Elsevier

Applied Geochemistry

Volume 89, February 2018, Pages 265-272
Applied Geochemistry

Effects of road salt deicers on an urban groundwater-fed kettle lake

https://doi.org/10.1016/j.apgeochem.2017.12.023Get rights and content

Highlights

  • Water column samples were collected monthly for 19 months.

  • Addition of road salt appears to have caused a transition to monomixis.

  • Lack of turnover led to persistent anoxia and redox stratification.

  • Dissolved Mn2+ and H2S accumulate, but Fe2+ is always below detection limits.

Abstract

Road salt deicers significantly influence the chemistry and physical mixing of urban lakes, even causing transition from dimixis to monomixis or meromixis. In this study, the water column geochemistry of Asylum Lake, a primarily groundwater-fed, eutrophic kettle lake in urban Kalamazoo, MI, was monitored for over a year to determine the extent of road salt deicer influence on the lake chemistry and the physical mixing of the lake. Water column samples from the surface to the deepest part of Asylum Lake were analyzed monthly for nineteen months for a suite of parameters including dissolved oxygen, pH, conductivity, temperature, alkalinity, Fe2+, Mn2+, orthophosphate, total NH4+, alkalinity, total sulfide, Cl, SO42−, Ca2+, Mg2+, K+, and Na+. During the study period, spring mixing was never observed and a nearly complete fall turnover was observed only in November 2013. The hypolimnion of Asylum Lake was always hypoxic or anoxic and redox-stratified, with seasonal development of suboxic and sulfidic zones, which were disrupted in fall and winter following partial fall turnover and subsequent ice cover. This study suggests that road salt deicers have caused Asylum Lake to transition from dimixis to meromixis or periodic monomixis with significant consequences for biogeochemical cycles in the lake waters.

Introduction

The widespread application of road salt deicers has the potential to significantly influence the salinity of freshwater systems. In the United States, an estimated 8 Mt of salt was used for deicing in 1975, increasing to 55 Mt in 2003 (U.S. Geological Survey, 2014). Rising chloride levels related to the use of road salts have been documented in groundwater and surface waters in the United States, Canada and elsewhere (e.g. Environment Canada, 2001, Chapra et al., 2009, Chapra et al., 2012, Mullaney et al., 2009, Kaushal et al., 2014, Rogora et al., 2015, Dugan et al., 2017). For example, Novotny et al. (2008) showed that urban lakes in Minnesota have 10 to 25 times greater sodium and chloride levels as compared to rural Minnesota lakes, with chloride concentrations in the urban lakes increasing at an annual rate of 1.8%. Other studies have demonstrated increasing chloride levels in streams and rivers (e.g. Kaushal et al., 2005, Kelly et al., 2012, Dailey et al., 2014, Corsi et al., 2015), the Great Lakes (Chapra et al., 2009, Chapra et al., 2012), as well as in lakes of New Hampshire (Likens and Buso, 2010), Michigan (Koretsky et al., 2012, Sibert et al., 2015), Italy (Rogora et al., 2015), Canada (Environment Canada, 2001), and Sweden (Thunqvist, 2004) due to influx of road salt deicers. With continued use of road salt deicers, chloride concentrations in urban freshwater systems are likely to continue increasing.
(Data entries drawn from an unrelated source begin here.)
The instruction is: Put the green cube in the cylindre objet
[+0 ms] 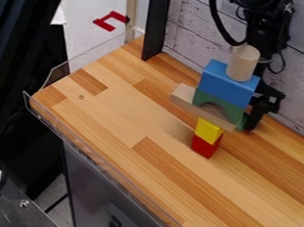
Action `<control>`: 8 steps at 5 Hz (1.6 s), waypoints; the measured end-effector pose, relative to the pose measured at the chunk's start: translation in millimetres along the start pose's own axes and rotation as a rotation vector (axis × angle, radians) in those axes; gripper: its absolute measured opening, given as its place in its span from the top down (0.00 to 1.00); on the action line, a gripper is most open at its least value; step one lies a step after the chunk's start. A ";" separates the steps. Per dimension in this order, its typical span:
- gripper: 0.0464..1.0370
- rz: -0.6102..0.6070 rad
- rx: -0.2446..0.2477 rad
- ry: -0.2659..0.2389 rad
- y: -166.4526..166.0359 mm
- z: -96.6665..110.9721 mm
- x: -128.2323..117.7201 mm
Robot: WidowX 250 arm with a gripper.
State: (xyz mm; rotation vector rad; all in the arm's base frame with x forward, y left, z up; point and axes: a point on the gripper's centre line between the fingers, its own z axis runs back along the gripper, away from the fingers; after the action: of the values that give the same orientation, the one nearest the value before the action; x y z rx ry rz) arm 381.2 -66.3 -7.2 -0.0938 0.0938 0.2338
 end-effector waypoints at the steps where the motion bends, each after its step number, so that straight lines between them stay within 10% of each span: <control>1: 0.49 -0.010 -0.006 -0.001 -3.6 -0.7 0.7; 3: 0.49 -0.007 0.009 0.010 -0.7 0.2 -6.5; 8: 0.49 -0.012 -0.037 -0.255 2.6 120.5 -3.3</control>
State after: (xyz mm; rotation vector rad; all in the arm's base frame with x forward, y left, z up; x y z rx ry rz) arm 387.2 -52.0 112.4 -0.1007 -0.1653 0.2335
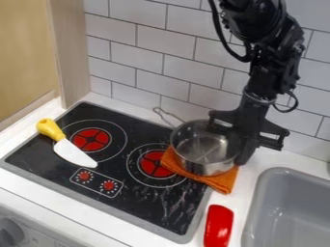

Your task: Move the silver pot on top of the orange cloth

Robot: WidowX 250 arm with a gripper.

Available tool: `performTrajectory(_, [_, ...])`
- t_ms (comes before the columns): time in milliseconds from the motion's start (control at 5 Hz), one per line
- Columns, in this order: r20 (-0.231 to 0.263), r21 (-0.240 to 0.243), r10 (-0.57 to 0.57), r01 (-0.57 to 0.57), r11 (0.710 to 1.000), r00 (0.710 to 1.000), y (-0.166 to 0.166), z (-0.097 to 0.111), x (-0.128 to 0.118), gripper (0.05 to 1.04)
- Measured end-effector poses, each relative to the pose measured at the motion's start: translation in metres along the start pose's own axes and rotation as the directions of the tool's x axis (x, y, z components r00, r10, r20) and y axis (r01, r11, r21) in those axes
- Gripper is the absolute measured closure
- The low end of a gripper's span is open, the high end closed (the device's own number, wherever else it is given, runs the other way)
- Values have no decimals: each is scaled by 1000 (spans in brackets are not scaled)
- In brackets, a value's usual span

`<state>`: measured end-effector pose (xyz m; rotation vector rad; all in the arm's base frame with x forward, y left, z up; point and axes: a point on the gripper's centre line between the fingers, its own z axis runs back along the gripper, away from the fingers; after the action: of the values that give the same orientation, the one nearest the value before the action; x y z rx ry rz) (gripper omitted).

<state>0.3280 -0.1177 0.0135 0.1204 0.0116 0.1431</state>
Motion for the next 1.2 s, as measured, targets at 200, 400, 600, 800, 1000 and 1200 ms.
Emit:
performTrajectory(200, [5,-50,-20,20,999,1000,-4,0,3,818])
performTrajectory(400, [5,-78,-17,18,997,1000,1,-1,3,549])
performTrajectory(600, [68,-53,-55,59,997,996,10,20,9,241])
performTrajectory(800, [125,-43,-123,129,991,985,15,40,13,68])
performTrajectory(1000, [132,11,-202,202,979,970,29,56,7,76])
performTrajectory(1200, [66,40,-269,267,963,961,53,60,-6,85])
Levels of chloride in many surface water systems now periodically or even permanently exceed the chronic toxicity threshold for freshwater species of 250 mg/L (e.g., Environment Canada, 2001, Kaushal et al., 2005, Mullaney et al., 2009, Corsi et al., 2015, Dugan et al., 2017). Increasing chloride levels can also affect the density structure, and thus potentially change the mixing dynamics, of freshwater lakes. For example, Judd (1970) found that wind action was insufficient to cause seasonal turnover of First Sister Lake in Michigan because of the increased salinity, and thus increased density of the lake bottom waters, created by the influx of road salts. Similarly, Novotny et al. (2008) observed that road salt contamination caused two urban lakes in Minnesota to transition from dimixis (twice per year mixing) to monomixis (once per year mixing), and Sibert et al. (2015) demonstrated that road salts caused an urban kettle lake in Michigan to transition to meromixis (no annual mixing). Both Novotny et al. (2008) and Sibert et al. (2015) reported hypolimnetic anoxia in these lakes, in part due to their failure to turnover.

Eutrophic lakes have high levels of nutrients and labile organic matter. In these lakes, the water column may become redox stratified as labile organic matter remaining after oxygen depletion is oxidized via a sequence of increasingly less energetically favorable terminal electron acceptors including nitrate, Mn4+, Fe3+ and SO4−2. This results in the production and accumulation of reduced solutes including NH4+, Mn2+, Fe2+, H2S and CH4 in the hypolimnion (Boehrer and Schultze, 2008, Koretsky et al., 2012, Sibert et al., 2015, Dupuis, 2017). If a eutrophic lake fails to turnover due to road salt contamination, hypolimnetic anoxia and redox-stratification may become permanent. Whether a lake transitions to meromixis due to road salt influx likely depends on the concentration of salt, the residence time of water in the lake, and the lake depth and surface area (Rodrigo et al., 2001).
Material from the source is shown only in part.